Intentional, proactive action is the mark of an ally. This should not be confused with performative allyship. Knowledge is power, and with that power, there is responsibility to continue the conversation and engage, even when it is uncomfortable.

To be an advocate isn’t singular; it’s not just going to protests or posting on social media, but rather continuously striving for lasting change. Advocacy requires practice and, like allyship, requires action. This doesn’t mean representing or speaking on behalf of marginalized groups; however, we can serve as accomplices in fighting for their privilege and solidarity. We should encourage others to use their privilege to do the same.

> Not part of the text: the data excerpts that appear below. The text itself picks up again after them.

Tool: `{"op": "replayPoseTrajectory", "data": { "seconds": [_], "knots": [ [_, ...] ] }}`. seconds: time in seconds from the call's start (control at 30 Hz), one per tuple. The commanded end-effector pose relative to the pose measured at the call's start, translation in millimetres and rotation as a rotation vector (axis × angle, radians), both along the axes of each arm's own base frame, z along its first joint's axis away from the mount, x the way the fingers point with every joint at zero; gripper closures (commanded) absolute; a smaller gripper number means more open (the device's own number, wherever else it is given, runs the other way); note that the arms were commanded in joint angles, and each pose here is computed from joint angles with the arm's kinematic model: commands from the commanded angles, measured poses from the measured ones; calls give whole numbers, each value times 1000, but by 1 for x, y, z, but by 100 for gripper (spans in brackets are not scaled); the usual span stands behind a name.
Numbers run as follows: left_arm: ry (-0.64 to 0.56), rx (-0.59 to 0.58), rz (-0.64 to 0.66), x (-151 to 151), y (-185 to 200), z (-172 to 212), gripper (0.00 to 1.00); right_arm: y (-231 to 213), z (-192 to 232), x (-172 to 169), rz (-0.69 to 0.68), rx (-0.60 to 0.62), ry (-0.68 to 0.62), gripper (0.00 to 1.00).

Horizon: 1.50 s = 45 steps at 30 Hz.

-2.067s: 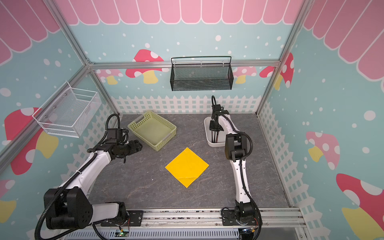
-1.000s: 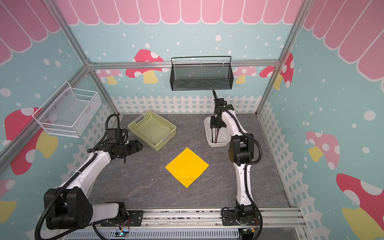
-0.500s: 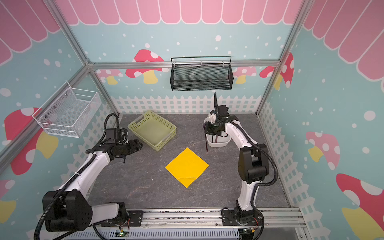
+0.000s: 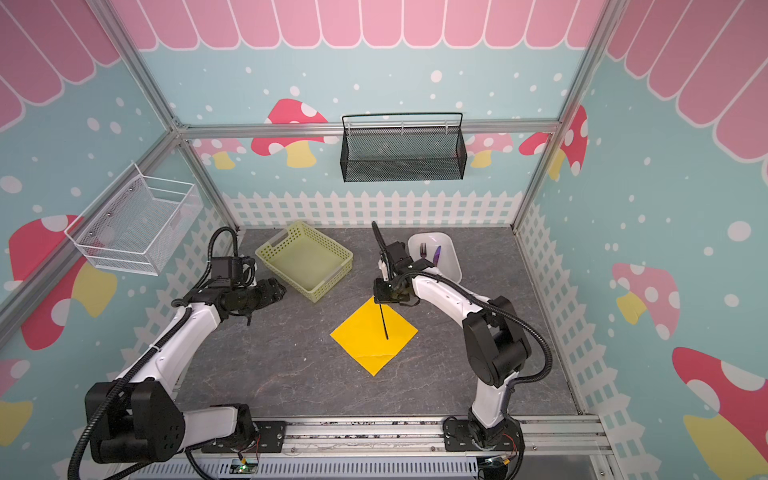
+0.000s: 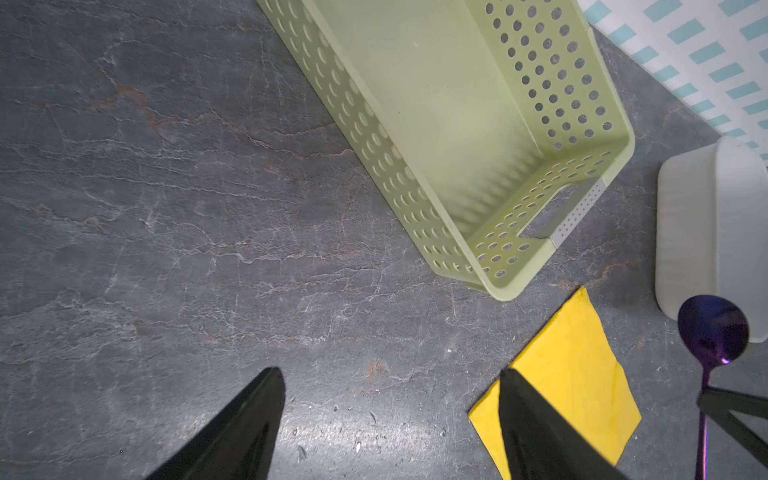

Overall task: Place the utensils on the paper napkin and roll it up
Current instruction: 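Lift the purple spoon out of the tray with the right gripper, then carry the spoon over the yellow napkin and lower it with the right gripper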

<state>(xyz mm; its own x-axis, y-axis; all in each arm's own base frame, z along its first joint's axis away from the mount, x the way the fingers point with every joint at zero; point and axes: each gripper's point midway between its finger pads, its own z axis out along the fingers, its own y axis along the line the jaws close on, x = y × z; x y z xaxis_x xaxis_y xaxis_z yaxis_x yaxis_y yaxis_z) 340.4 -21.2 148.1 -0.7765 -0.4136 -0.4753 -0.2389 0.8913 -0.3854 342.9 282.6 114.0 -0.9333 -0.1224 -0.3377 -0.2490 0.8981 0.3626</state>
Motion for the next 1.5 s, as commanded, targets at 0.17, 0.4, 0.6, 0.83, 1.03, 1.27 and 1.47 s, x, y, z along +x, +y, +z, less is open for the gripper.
{"op": "replayPoseTrajectory", "data": {
  "seconds": [0.17,0.4,0.6,0.83,1.03,1.27,1.47],
  "knots": [
    [-30,-22,7,2,-1,10,18,14,-48,-12,-100,-272,24,100],
    [-46,-28,7,1,-2,14,18,21,-71,-21,-144,-375,32,100],
    [-59,-48,-1,0,-5,17,18,18,-74,-20,-199,-424,23,100],
    [-63,-77,-14,-1,-11,18,18,23,-71,-11,-235,-460,15,100],
    [-64,-96,-20,0,-13,18,18,20,-72,-17,-256,-482,31,100],
    [-66,-114,-27,-1,-16,18,18,22,-78,-21,-272,-491,53,100],
    [-64,-131,-31,0,-18,18,18,20,-81,-18,-297,-511,47,100]
  ]
}}
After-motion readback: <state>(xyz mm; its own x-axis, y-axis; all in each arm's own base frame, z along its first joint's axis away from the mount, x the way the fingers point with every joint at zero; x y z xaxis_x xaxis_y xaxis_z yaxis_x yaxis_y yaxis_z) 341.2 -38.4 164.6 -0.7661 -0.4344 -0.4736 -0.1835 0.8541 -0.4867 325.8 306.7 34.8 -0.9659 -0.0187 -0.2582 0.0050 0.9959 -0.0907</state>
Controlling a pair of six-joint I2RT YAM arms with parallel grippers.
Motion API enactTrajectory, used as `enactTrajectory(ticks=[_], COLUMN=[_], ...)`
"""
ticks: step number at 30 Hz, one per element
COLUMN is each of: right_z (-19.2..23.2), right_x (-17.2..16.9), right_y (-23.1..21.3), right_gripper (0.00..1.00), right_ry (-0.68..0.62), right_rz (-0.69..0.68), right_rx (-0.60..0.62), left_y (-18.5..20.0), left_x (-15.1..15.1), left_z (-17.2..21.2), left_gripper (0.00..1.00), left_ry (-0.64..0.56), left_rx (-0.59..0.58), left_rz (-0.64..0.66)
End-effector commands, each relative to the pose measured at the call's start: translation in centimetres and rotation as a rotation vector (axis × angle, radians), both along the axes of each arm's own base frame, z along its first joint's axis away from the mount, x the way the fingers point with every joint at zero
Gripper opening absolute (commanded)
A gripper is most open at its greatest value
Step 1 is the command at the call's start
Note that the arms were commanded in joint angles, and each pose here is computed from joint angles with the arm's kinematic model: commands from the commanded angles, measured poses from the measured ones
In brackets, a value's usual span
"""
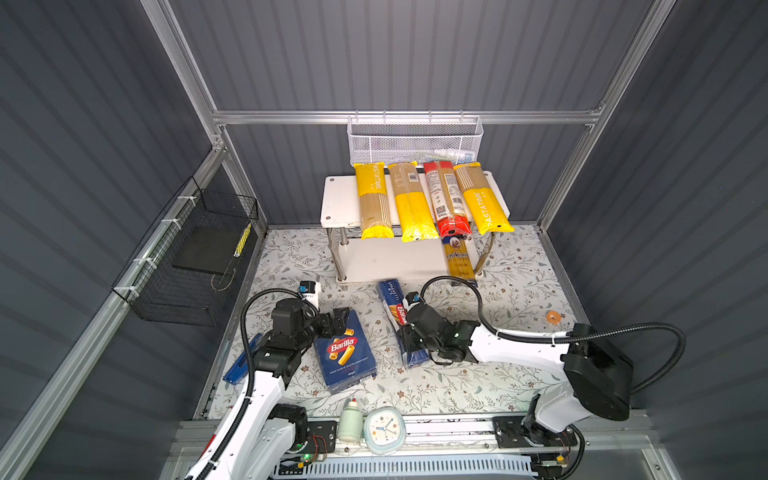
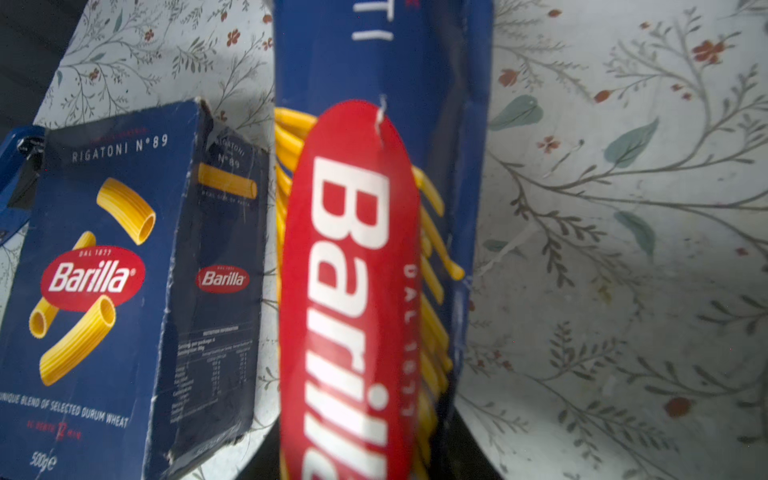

Aligning oneself with a non-profit that promotes inclusivity and making time to volunteer is a great place to start, for example. Practicing advocacy in the workplace does not need to be through presentations or lectures. Extending the invitation to join in your efforts on the volunteer front, or even stopping microaggressions dead in their tracks, can help move thinking forward.

“Allyship in the workplace doesn’t have to be complex. It starts with listening, educating yourself, and then developing habits of inclusion in our daily lives. When we do this, we impact our spheres of influence and spark conversation that would not have taken place before. Holding ourselves and others accountable to speaking up–even when it’s uncomfortable–is a step we all can take to becoming an effective ally.”

— Jo King, DE&I Analyst, Insight Global


There is no one way learn allyship in the workplace, but by translating these ideas and practices into action, we can bring systematic change in the workplace and beyond.

With an inquisitive mindset and a personal desire to grow, anyone can be an ally. I hope these points have inspired the ally in you both in and outside of the workplace.